● YOUR OBJECTIVE:
Filter the listing below, please, and copy only the lines with the word "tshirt".

THE RECORDS: Begin

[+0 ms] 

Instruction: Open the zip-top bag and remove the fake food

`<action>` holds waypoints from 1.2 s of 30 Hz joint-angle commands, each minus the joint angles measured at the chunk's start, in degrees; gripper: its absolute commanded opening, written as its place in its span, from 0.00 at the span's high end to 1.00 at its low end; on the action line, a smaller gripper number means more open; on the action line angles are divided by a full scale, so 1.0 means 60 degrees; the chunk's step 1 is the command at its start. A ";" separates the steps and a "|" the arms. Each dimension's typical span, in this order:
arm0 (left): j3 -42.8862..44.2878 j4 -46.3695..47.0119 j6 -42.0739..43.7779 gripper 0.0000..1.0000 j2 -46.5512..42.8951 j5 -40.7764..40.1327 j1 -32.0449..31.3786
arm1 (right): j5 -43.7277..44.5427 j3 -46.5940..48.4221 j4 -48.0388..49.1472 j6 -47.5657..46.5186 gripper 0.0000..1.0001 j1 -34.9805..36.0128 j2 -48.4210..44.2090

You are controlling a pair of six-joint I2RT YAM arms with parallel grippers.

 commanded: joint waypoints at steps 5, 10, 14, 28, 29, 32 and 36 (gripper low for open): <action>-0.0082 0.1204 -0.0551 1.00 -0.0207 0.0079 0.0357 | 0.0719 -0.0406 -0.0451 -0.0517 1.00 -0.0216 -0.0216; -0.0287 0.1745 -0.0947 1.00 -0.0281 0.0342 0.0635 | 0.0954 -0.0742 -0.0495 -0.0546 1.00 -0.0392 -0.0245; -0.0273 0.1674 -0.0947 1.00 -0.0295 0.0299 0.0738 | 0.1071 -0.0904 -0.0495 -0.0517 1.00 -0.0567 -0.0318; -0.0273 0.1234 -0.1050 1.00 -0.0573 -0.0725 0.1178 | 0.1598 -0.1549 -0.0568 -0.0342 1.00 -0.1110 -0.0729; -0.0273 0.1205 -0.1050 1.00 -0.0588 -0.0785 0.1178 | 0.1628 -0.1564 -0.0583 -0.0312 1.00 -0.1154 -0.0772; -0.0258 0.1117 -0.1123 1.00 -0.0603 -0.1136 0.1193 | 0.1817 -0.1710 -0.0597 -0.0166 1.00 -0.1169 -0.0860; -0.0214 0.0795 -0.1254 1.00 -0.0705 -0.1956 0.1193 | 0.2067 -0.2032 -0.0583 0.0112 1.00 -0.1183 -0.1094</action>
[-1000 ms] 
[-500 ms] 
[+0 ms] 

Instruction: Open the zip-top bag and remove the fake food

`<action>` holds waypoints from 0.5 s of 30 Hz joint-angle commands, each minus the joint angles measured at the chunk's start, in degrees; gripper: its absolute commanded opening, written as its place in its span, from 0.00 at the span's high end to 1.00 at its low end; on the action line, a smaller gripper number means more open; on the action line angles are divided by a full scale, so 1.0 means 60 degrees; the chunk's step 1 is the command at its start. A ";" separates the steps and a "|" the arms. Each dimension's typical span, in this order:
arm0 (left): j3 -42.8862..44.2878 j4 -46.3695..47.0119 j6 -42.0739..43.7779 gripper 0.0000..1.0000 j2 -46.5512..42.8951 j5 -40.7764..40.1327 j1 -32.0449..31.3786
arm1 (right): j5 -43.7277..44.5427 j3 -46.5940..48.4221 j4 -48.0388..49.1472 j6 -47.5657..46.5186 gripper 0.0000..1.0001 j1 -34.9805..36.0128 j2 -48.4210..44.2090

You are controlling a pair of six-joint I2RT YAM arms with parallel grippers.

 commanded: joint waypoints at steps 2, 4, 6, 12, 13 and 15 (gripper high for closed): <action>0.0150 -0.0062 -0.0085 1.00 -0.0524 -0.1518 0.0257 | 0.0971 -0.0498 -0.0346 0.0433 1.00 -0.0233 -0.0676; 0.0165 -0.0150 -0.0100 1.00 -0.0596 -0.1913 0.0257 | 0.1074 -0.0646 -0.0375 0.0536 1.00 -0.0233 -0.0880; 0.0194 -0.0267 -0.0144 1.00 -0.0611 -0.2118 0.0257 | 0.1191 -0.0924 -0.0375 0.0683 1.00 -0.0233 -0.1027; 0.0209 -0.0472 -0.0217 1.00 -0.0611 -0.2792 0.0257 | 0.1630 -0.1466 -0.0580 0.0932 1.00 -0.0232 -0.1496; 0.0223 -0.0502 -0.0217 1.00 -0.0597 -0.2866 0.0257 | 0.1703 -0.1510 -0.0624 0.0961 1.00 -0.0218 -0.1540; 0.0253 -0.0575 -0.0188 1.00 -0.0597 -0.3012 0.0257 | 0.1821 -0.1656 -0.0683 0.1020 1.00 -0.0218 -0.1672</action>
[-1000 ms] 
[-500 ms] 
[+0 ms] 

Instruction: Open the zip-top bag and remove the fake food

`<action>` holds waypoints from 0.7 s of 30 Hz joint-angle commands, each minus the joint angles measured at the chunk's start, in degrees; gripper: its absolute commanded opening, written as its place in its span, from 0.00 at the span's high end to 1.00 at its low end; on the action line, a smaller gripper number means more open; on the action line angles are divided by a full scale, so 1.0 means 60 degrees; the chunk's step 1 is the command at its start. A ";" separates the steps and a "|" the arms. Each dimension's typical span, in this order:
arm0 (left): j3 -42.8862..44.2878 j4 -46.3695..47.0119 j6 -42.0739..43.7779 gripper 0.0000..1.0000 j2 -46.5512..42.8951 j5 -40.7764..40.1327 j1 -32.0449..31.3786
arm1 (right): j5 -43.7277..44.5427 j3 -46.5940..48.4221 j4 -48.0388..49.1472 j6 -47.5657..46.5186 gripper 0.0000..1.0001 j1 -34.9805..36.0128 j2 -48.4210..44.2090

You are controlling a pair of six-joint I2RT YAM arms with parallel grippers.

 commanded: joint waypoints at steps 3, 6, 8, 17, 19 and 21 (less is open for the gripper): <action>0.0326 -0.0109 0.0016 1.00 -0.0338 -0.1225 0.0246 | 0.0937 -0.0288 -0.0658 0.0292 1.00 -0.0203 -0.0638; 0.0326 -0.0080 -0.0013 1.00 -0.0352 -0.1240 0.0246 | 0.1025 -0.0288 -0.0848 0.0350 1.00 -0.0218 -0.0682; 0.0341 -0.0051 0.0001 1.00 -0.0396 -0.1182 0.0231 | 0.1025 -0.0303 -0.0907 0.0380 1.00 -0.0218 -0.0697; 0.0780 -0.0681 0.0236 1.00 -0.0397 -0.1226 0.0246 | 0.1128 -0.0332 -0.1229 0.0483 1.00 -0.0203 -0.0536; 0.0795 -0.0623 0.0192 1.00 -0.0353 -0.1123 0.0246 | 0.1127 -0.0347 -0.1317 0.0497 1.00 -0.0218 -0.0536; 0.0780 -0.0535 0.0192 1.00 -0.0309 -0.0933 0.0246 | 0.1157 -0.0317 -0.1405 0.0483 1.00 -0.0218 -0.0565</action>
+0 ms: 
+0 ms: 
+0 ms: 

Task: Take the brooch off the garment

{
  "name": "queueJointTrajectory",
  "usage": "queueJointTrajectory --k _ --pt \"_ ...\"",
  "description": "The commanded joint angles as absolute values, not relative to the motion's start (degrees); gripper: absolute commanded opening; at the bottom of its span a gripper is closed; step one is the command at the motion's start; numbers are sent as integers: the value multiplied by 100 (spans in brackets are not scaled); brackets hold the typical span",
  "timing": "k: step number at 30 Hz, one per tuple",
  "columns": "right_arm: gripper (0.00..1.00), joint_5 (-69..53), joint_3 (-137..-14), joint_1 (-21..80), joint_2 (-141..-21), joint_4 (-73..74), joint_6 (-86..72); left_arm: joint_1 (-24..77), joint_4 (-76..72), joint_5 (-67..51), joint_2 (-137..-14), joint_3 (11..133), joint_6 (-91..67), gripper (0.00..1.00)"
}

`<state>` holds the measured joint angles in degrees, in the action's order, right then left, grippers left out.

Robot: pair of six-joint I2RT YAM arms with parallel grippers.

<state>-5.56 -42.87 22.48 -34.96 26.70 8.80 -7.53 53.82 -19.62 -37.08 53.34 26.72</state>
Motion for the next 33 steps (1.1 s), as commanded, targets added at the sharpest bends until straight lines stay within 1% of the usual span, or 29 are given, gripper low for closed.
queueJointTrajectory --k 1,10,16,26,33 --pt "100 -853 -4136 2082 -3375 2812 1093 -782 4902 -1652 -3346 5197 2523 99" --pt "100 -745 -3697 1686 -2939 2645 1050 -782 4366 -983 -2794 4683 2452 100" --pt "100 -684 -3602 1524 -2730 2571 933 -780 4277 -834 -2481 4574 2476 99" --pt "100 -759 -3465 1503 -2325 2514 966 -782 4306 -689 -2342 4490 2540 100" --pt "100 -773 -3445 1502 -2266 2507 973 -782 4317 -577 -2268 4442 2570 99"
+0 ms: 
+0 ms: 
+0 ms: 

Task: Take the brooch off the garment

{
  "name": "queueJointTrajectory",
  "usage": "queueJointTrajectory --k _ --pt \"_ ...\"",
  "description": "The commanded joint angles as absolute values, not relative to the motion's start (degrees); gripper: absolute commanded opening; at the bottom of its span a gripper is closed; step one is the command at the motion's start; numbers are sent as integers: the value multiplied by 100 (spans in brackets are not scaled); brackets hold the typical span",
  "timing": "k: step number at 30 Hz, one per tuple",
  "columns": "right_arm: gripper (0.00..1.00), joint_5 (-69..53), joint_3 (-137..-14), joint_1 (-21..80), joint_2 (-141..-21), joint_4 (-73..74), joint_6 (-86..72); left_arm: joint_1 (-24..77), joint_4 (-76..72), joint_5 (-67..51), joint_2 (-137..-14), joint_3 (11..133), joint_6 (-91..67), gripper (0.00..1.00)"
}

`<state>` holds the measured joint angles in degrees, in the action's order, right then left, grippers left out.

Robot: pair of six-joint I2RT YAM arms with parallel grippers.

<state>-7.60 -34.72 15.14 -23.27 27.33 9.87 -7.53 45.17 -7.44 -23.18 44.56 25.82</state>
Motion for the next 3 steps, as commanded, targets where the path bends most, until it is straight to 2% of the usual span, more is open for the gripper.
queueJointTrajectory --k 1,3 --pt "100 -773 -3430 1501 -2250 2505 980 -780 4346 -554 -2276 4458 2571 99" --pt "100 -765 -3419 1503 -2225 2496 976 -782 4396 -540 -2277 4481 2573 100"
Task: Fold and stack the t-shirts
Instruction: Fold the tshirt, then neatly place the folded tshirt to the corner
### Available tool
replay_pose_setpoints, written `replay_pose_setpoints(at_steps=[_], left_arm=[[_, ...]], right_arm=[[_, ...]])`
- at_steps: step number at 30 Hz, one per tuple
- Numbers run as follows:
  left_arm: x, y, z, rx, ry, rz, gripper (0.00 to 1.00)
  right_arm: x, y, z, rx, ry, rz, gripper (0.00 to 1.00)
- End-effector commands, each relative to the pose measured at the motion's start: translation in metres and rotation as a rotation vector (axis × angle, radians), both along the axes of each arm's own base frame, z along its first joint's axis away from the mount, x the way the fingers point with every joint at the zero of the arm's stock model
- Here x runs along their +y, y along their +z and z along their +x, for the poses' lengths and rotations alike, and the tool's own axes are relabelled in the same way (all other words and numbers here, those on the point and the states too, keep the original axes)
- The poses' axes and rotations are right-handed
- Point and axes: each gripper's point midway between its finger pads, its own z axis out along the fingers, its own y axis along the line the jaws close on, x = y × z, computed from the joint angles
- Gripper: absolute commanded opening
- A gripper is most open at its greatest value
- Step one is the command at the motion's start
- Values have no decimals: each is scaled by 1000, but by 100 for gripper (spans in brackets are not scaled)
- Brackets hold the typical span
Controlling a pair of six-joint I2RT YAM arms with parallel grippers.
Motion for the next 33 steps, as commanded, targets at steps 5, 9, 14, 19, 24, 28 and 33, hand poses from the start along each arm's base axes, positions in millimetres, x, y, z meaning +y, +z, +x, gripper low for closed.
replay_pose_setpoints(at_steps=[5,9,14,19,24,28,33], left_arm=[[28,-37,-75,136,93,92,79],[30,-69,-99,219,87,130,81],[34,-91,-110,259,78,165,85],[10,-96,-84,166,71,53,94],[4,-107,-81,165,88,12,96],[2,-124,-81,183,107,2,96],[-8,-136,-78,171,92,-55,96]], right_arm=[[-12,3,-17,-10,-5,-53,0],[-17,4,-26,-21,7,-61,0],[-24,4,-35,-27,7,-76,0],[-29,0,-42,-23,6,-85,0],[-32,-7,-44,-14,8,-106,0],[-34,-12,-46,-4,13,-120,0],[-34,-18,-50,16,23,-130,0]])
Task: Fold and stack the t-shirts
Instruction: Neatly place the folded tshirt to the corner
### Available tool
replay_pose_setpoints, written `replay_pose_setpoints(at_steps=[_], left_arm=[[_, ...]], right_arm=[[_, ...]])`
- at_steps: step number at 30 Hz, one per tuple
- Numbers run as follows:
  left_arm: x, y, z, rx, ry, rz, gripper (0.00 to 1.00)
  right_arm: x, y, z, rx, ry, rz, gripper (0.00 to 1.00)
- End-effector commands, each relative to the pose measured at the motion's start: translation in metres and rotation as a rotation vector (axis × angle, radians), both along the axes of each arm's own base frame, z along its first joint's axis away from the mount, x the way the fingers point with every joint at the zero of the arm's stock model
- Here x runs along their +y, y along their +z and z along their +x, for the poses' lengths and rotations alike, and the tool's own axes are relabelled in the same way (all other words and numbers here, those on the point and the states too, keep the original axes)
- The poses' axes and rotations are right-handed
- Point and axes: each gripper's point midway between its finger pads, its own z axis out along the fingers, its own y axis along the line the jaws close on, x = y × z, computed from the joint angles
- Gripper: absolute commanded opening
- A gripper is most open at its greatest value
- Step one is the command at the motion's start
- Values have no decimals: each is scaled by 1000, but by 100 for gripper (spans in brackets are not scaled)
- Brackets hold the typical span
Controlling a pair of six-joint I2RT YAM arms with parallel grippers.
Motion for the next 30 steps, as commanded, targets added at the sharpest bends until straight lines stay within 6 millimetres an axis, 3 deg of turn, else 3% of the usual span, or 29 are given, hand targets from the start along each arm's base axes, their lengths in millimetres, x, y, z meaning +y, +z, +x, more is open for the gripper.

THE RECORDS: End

● ANSWER SPACE:
Instruction: Fold the tshirt, then neatly place the folded tshirt to the corner
Instruction: Neatly place the folded tshirt to the corner

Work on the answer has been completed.